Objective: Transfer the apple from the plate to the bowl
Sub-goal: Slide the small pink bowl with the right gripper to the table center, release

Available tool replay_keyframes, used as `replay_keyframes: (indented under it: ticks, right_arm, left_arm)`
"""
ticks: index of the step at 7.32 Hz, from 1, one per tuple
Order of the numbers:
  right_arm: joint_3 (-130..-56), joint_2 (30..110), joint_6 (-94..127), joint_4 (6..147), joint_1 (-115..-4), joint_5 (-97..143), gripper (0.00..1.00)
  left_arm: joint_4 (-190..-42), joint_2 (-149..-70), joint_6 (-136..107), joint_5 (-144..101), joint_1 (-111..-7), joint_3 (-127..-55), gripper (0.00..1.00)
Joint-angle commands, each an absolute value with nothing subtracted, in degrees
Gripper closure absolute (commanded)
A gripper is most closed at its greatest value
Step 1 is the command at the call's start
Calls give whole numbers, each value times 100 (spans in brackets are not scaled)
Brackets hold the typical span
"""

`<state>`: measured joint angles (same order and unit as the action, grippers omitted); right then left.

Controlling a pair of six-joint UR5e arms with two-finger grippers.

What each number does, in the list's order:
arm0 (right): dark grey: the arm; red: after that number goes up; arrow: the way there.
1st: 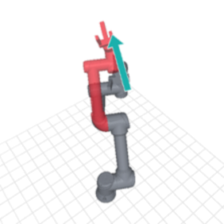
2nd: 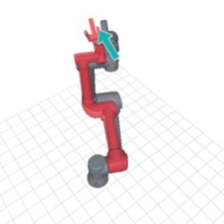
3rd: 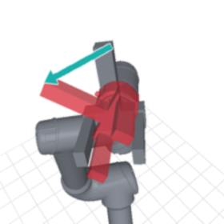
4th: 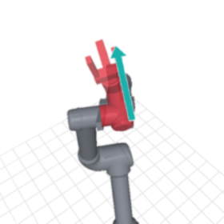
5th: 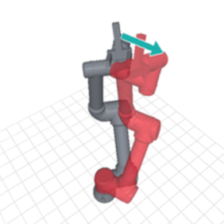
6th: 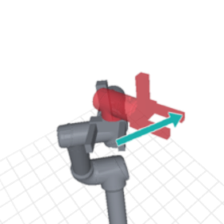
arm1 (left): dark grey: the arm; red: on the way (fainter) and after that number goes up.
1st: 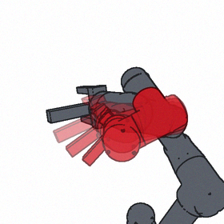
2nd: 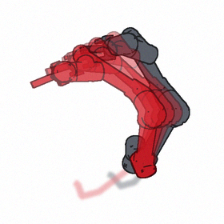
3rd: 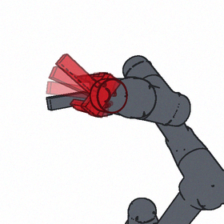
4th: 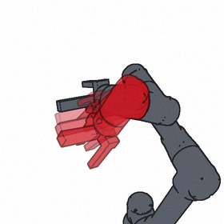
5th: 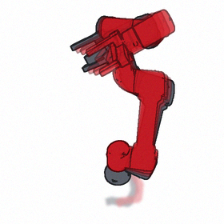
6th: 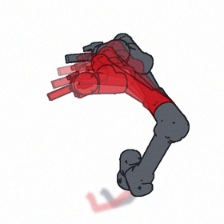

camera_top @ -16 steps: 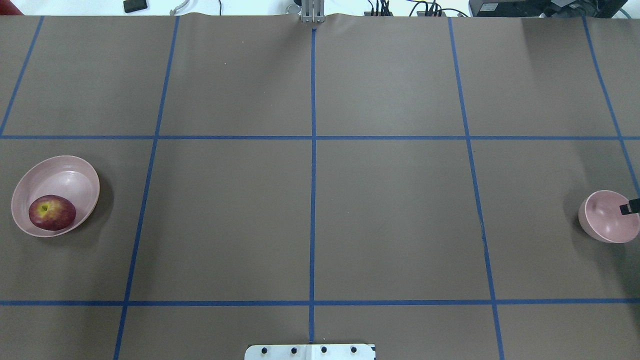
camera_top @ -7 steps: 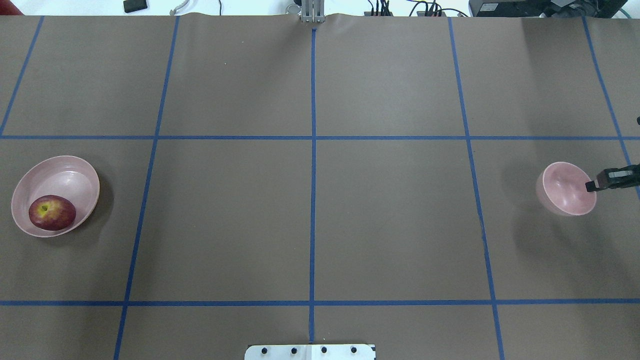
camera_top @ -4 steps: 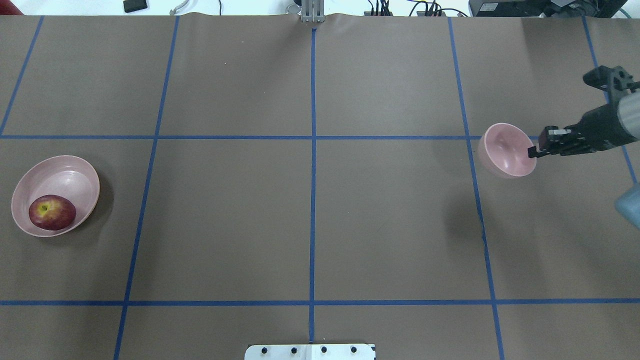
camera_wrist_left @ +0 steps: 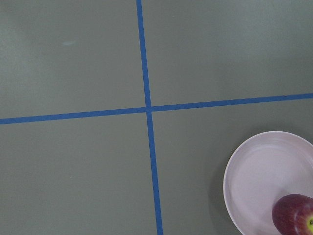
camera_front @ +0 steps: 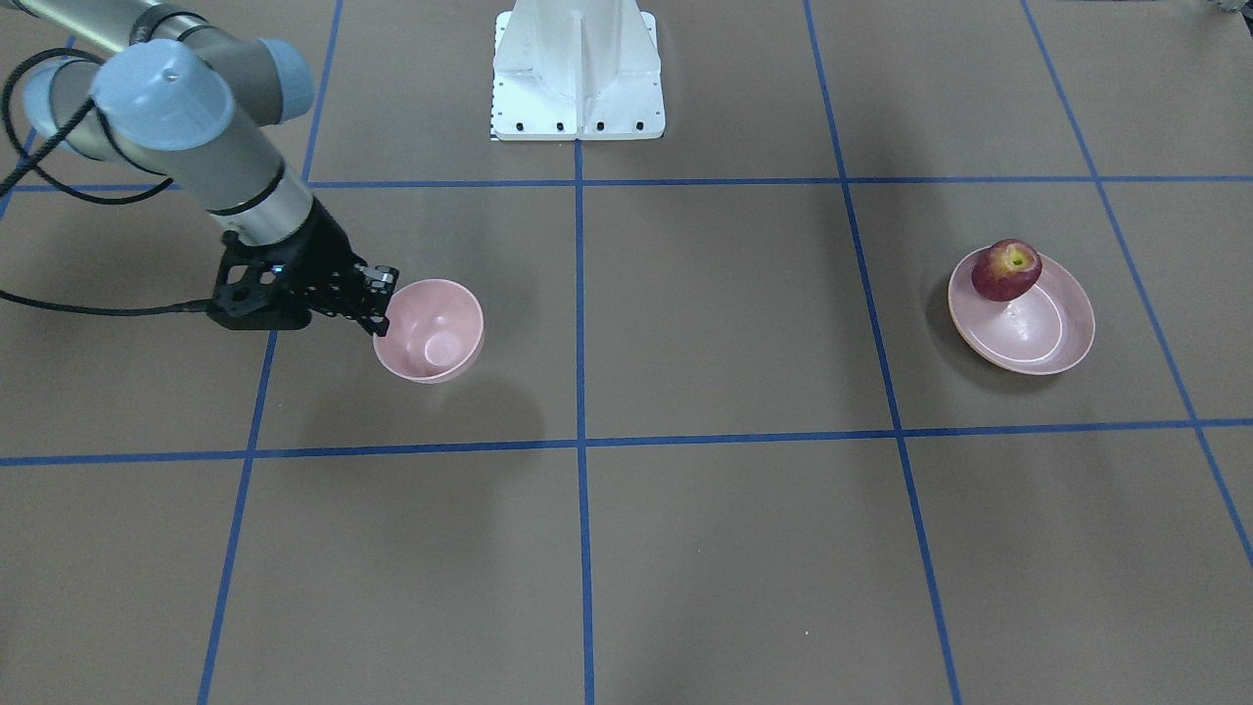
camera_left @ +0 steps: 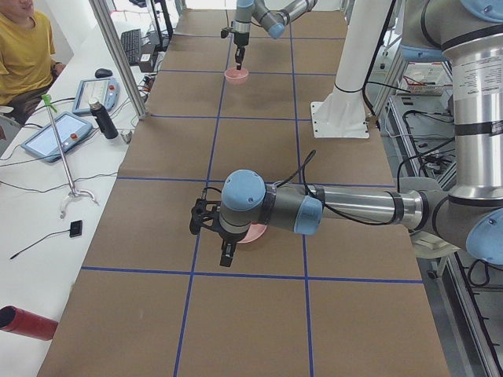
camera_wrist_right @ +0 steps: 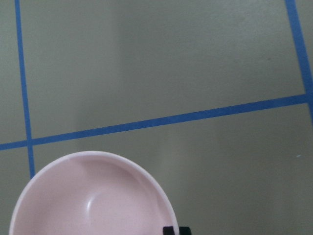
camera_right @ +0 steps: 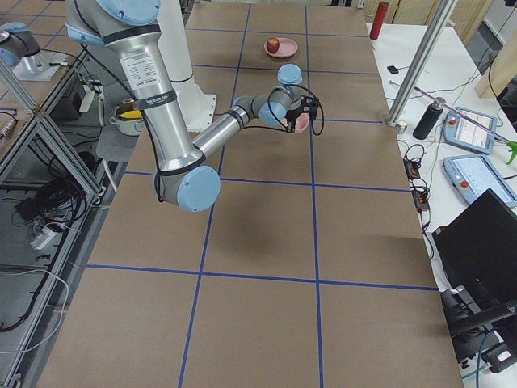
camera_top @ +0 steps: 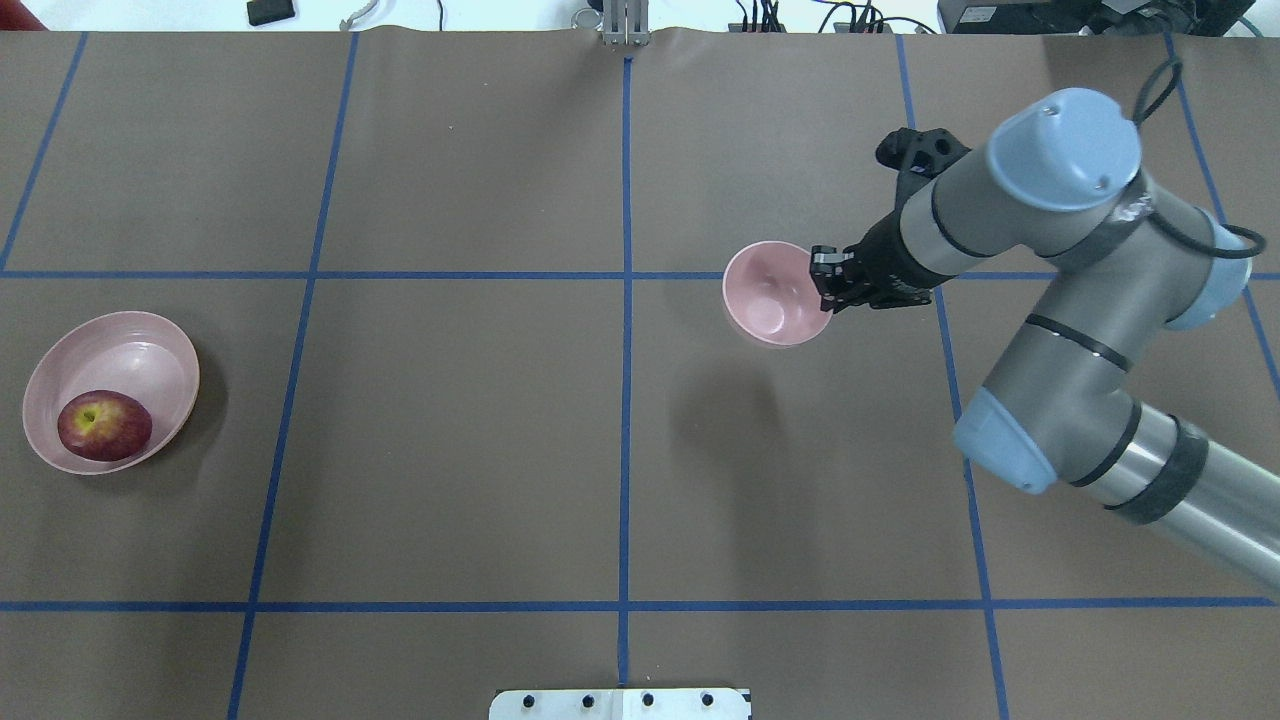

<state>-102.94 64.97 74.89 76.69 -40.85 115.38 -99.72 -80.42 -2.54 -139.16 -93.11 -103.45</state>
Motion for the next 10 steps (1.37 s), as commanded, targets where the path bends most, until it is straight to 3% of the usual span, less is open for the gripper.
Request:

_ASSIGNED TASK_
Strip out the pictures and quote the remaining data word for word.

_SOLUTION FOR THIS PROBLEM_
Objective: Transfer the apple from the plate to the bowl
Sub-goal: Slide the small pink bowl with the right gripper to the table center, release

Available tool replay_keyframes, used as `replay_keyframes: (indented under it: ticks, right_arm, left_arm)`
"""
ticks: index of the step at 7.32 Hz, from 1, one per tuple
Order of the numbers:
  right_arm: joint_3 (-130..-56), joint_2 (30..110), joint_6 (-94..127), joint_4 (6..147), joint_1 (-115..-4), joint_5 (-97..143), gripper (0.00..1.00)
  left_arm: joint_4 (-190..-42), joint_2 (-149..-70), joint_6 (-136..107), joint_5 (-144..101), joint_1 (-111..-7), joint_3 (-127..-55), gripper (0.00..1.00)
Joint-angle commands, each an absolute value with nothing subtracted, in degrees
Gripper closure absolute (commanded)
A gripper is most closed at its greatest value
Step 1 is the command at the call's start
Calls give whole numbers, each value times 100 (spans in brackets are not scaled)
Brackets hold the typical span
"""

`<state>`: measured joint angles (same order and unit as the action, grippers omitted); right then left.

Controlling a pair of six-joint UR5e arms with two-finger grippers.

What each number does, in the list's order:
arm0 (right): dark grey: the arm; red: after that number goes up; arrow: the way there.
1st: 
2nd: 
3rd: 
4th: 
5th: 
6th: 
arm1 (left): dark grey: the arm; red: on the way (fainter) and after that number goes up.
1st: 
2nd: 
3rd: 
4th: 
5th: 
6th: 

camera_top @ -16 steps: 
camera_top @ -7 steps: 
camera_top @ -4 steps: 
camera_wrist_left @ +0 steps: 
camera_front @ +0 steps: 
camera_left @ +0 steps: 
camera_wrist_right @ +0 steps: 
camera_right @ +0 steps: 
camera_top @ +0 steps: 

<state>-102.94 64.97 74.89 76.69 -40.85 115.38 -99.72 -80.42 -2.54 -139.16 -93.11 -103.45</state>
Motion for the next 10 steps (1.37 s), as commanded, targets where the path bends most, until it is straight to 3% of the usual span, less is open for the gripper.
Request:

There is no more to the answer.